## TASK DESCRIPTION
One figure is the expected answer: how many lines in the listing contain "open".

══ DATA EXTRACT

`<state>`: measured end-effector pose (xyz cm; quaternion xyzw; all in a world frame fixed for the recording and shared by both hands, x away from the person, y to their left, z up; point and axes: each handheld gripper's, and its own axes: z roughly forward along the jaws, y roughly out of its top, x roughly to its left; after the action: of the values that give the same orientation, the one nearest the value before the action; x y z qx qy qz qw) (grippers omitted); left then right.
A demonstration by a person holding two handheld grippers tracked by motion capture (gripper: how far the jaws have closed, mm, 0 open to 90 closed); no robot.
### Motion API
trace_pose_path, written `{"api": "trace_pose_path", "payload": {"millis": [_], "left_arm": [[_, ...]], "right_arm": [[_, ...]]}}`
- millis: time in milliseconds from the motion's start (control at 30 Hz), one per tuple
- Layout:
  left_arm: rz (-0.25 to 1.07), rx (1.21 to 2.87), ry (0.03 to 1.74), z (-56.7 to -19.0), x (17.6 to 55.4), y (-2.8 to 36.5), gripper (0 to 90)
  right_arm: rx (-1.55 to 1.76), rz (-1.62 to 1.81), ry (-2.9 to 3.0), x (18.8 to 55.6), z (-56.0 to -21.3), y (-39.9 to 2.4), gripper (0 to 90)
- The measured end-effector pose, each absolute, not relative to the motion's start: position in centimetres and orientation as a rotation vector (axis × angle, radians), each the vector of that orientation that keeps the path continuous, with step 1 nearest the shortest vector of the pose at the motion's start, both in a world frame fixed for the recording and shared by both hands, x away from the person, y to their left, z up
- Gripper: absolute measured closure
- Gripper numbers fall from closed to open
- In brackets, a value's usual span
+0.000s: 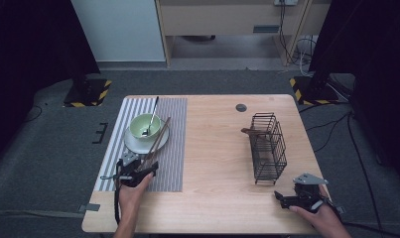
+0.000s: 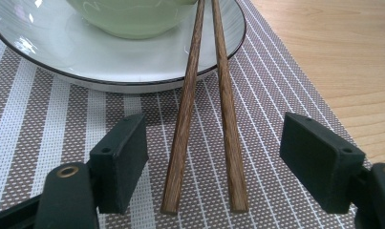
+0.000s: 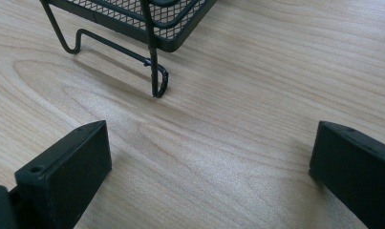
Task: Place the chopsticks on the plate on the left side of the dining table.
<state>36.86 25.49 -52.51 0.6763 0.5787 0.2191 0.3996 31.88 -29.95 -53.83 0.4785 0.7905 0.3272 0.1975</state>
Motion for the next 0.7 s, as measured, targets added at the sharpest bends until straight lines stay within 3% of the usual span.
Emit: {"api": "trace_pose_path", "payload": {"millis": [300,700], "left_arm": [[0.595,1.743,1.477,-52.74,37.11,25.35,28.4],[0.633,1.768,1.493,-52.73,37.10,25.45,43.5]], "right_arm": [[1.339,0.916,2.213,31.88,-53.83,-29.95,0.4],[1.341,0.916,2.214,31.87,-53.83,-29.94,0.4]]}}
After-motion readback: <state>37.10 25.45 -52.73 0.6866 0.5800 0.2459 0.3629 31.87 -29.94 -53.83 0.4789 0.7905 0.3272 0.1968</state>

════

## ANSWER
2